Zur 100-jährigen Wiederkehr des Urmenschenfundes von Mauer, wurden die Räumlichkeiten 2007 neu gestaltet und konnten im Jubiläumsjahr und bis heute weiterhin Besucher begeistern. Fast unverändert blieb aber die Ausstellung selbst, die ein großer Verdienst von Reinhart Kraatz ist, der sich 1982 mit seinem großen Fachwissen unermüdlich einbrachte und in unzähligen Stunden an der Gestaltung mitarbeitete und über das Geologisch-Paläontologische Institut der Universität Heidelberg, etliche Dauerleihgaben zur Verfügung stellte.
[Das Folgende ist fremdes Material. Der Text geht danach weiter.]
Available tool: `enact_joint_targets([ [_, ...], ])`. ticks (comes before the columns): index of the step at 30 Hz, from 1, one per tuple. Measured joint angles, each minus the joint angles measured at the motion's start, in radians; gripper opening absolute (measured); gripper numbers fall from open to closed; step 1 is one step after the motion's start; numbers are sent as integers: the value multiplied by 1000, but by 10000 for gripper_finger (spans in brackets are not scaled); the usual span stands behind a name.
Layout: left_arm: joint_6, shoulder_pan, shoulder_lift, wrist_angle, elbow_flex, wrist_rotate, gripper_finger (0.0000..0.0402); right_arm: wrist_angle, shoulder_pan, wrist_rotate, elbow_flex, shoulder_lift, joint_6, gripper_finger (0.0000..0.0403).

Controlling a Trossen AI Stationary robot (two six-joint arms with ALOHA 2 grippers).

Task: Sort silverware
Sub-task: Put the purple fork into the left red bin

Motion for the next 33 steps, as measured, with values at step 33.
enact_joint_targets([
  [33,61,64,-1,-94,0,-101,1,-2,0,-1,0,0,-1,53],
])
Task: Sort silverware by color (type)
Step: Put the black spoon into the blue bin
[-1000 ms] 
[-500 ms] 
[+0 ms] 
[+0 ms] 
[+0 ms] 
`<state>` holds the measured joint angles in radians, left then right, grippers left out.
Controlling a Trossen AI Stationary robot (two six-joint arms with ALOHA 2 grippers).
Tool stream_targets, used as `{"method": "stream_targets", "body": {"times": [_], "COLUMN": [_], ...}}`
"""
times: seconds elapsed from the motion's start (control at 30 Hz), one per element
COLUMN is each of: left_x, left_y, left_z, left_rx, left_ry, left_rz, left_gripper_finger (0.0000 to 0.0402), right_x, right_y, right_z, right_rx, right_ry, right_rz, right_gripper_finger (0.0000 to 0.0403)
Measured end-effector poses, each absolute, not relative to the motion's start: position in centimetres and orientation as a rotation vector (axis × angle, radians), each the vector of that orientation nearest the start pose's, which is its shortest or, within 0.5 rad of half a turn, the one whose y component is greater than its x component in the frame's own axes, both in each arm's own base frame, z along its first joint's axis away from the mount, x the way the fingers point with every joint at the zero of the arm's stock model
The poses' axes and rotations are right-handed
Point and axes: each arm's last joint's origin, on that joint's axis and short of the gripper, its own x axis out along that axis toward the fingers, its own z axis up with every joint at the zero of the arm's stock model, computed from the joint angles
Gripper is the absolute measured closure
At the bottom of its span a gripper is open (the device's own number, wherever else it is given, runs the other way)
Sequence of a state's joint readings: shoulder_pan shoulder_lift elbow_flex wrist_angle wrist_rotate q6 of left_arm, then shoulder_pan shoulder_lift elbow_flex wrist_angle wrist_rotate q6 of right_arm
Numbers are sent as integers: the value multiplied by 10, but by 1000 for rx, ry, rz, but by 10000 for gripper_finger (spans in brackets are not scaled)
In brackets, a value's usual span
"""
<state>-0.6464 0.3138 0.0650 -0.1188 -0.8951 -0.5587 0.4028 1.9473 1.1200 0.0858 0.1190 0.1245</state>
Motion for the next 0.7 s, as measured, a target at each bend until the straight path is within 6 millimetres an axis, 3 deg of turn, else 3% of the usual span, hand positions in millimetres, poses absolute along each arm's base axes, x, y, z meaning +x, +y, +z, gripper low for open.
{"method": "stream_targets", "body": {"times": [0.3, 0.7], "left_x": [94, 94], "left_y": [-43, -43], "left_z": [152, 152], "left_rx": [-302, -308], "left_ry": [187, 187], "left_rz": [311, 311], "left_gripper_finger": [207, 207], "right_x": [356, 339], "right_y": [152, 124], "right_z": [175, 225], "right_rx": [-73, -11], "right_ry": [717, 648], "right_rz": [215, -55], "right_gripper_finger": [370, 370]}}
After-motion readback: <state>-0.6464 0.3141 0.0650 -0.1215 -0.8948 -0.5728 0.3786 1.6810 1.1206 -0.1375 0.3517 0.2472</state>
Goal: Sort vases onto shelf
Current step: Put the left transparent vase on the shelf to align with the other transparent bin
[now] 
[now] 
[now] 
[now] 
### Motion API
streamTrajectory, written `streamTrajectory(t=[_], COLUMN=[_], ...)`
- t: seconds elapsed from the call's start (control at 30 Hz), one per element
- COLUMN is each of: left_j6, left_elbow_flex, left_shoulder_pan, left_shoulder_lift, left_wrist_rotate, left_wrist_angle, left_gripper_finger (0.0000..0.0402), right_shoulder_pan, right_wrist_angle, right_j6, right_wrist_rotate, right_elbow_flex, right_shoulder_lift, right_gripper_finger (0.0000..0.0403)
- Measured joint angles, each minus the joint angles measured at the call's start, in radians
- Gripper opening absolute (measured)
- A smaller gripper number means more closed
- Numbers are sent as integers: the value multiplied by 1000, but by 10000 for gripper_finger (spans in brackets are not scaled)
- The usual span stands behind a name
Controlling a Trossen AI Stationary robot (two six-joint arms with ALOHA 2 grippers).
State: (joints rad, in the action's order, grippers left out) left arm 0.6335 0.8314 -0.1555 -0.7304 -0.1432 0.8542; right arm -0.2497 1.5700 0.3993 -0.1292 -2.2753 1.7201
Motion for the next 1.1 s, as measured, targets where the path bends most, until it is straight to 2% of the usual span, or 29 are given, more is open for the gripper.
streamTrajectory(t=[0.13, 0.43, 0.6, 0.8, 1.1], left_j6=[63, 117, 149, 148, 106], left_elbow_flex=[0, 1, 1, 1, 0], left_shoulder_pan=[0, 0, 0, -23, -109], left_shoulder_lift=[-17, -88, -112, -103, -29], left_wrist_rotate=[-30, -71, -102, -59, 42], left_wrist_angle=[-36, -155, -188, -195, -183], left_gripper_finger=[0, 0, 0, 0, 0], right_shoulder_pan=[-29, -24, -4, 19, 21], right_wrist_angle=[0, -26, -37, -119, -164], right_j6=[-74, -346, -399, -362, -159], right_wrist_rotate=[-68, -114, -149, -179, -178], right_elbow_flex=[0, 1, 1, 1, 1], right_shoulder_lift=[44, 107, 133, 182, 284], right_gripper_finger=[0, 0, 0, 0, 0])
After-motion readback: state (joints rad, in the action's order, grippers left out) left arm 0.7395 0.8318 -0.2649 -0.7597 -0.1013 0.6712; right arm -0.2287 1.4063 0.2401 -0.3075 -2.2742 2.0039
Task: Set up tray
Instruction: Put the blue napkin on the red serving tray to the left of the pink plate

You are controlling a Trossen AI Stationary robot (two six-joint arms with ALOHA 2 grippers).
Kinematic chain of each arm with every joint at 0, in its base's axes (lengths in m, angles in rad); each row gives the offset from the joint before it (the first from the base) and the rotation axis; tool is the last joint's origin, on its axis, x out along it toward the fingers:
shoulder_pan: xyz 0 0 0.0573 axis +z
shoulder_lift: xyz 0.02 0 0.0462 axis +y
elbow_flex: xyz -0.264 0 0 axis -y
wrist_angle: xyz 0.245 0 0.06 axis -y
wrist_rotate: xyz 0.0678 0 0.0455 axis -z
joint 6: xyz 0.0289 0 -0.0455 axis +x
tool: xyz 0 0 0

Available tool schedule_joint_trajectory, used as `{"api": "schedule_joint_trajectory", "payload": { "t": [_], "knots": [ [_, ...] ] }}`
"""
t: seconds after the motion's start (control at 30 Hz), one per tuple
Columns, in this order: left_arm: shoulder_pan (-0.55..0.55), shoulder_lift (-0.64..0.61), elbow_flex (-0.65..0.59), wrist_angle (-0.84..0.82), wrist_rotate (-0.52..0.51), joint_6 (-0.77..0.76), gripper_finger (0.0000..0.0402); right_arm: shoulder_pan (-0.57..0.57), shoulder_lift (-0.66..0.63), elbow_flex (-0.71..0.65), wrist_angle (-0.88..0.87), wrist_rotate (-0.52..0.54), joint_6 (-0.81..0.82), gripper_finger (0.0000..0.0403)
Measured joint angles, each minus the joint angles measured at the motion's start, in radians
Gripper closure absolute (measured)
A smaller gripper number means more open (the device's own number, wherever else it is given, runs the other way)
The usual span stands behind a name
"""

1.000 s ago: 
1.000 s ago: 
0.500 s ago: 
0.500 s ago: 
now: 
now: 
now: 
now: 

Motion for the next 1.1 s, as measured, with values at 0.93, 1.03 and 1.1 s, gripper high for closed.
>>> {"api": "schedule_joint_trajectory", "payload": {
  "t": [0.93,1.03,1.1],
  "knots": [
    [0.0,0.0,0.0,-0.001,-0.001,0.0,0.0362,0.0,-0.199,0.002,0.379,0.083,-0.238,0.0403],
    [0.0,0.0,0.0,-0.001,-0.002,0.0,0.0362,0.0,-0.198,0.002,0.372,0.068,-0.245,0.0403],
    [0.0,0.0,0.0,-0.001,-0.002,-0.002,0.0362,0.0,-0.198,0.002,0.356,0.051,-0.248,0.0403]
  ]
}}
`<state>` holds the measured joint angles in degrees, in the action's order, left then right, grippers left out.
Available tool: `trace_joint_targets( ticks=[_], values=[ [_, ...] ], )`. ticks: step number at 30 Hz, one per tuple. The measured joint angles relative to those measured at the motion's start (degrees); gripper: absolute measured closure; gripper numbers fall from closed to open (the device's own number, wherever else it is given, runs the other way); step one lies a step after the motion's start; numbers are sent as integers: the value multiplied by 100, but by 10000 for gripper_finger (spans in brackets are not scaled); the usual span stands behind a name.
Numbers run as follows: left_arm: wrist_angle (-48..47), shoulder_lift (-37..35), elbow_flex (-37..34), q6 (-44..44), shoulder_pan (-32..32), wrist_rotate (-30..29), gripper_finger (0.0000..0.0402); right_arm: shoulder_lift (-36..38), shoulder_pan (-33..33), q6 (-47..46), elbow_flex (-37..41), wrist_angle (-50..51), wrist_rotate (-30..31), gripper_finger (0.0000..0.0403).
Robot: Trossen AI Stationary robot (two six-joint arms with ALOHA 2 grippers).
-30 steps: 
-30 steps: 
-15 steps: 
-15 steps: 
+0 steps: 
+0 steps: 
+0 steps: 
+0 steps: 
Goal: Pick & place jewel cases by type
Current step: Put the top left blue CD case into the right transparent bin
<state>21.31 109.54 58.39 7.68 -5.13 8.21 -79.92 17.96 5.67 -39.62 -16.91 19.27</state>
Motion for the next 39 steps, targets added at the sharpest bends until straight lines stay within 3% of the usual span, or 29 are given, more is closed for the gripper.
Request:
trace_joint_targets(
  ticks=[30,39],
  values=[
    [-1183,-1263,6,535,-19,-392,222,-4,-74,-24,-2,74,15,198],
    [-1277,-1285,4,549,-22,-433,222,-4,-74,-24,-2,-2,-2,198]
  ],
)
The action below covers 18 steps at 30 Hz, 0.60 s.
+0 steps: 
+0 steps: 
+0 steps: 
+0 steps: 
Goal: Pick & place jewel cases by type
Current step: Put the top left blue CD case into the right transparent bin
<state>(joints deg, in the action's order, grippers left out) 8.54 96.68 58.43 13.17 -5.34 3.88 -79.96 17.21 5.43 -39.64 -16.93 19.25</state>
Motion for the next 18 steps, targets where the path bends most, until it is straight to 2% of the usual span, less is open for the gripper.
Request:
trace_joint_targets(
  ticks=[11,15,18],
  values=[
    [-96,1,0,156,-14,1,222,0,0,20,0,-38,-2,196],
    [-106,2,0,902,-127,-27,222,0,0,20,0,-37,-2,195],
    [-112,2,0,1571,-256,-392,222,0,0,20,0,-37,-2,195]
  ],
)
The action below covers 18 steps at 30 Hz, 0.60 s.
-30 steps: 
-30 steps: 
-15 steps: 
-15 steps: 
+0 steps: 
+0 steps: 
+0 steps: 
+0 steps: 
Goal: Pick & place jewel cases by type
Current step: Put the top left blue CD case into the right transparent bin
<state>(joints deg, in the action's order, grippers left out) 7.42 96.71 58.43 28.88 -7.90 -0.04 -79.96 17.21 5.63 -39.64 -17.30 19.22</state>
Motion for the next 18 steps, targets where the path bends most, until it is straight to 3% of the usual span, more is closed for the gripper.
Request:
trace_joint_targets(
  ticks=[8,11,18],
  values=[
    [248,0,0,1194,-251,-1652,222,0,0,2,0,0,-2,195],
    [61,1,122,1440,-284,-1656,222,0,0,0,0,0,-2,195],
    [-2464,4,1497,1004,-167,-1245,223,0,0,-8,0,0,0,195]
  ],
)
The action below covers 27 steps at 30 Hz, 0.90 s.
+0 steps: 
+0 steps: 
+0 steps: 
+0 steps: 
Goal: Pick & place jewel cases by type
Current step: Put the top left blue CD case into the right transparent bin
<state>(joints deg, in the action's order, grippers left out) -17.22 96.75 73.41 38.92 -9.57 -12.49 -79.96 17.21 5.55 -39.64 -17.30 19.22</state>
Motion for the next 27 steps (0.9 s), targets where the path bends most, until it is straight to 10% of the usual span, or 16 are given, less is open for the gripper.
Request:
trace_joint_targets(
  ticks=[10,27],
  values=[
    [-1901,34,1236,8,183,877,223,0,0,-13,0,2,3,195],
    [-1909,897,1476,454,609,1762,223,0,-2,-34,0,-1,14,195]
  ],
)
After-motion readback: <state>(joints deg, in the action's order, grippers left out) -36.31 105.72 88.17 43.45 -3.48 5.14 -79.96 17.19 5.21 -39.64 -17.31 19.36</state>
In dieser Zeit entstanden viele Begegnungen und Freundschaften mit Menschen aus Mauer. So besonders mit Bürgermeister Erich Mick, der ihn mit seiner Frau Erika am Tage des 75. Fundjubiläums, am 21. Oktober 1982, kurz vor der Eröffnung und Einweihung, inmitten des Urgeschichtlichen Museums standesamtlich traute. Seither wurden dort an die 1000 Paare getraut!
Bis zu seinem, auf der Fahrt von Heidelberg nach Mauer, unverschuldeten Autounfall, konnte Reinhart Kraatz in seinen Vorträgen, unzählige Besucher im Urgeschichtlichen Museum über den „Urmenschen von Mauer“ informieren und begeistern.
Dies tat er auch weltweit auf Kongressen und Symposien. Mit viel Freude erzählte Reinhart Kraatz immer wieder gerne, wie er in Begleitung seiner Frau Erika, 1984, das Original des Unterkiefers vom Homo heidelbergensis im Handgepäck, zu einem mehrtägigen Symposium ins American Museum of Natural History in New York, N.Y. brachte und am Flughafen, von eigens dafür beauftragten Security – Mitarbeiter, in einem gesicherten Fahrzeug abgeholt wurde.
Das große Interesse von Wissenschaftlern und interessierten Bürgern, führte 1988, im Rathaus von Mauer, zur Gründung der Archäometrie-Arbeitsgruppe Mauer. Den Vorsitz hatte bis zu seinem Tod Dr. Reinhart Kraatz, ihm folgte Prof. Günther Wagner. Ziel der Gruppe war die genauere Altersdatierung des Homo heidelbergensis und mehr über dessen Umwelt zu erfahren. Grabungen, Bohrungen und daraus resultierende wissenschaftliche Untersuchungen führten zu neuen Erkenntnissen, die in zahlreichen Publikationen veröffentlicht wurden.
Aus der Archäometrie-Arbeitsgruppe wuchs bei den alljährlichen Treffen der Gedanken, einen Verein zu gründen; dies erfolgte dann 2001. Im 350 Mitglieder umfassenden und mittlerweile 24 Jahre alten Verein „Homo heidelbergensis von Mauer e.V.“ hätte sich Reinhart Kraatz sicherlich sehr wohl gefühlt und sich mit seinem reichen Wissen engagiert eingebracht. Davon sind alle im Verein, die ihn kannten, mochten und sehr schätzten, überzeugt und denken – wie auch die Gemeinde und ihn gekannten ältere Mitbürger – mit großer Dankbarkeit an einen liebenswerten Menschen und Freund, der 1996 seine letzte Ruhestätte auf dem Friedhof in Mauer fand.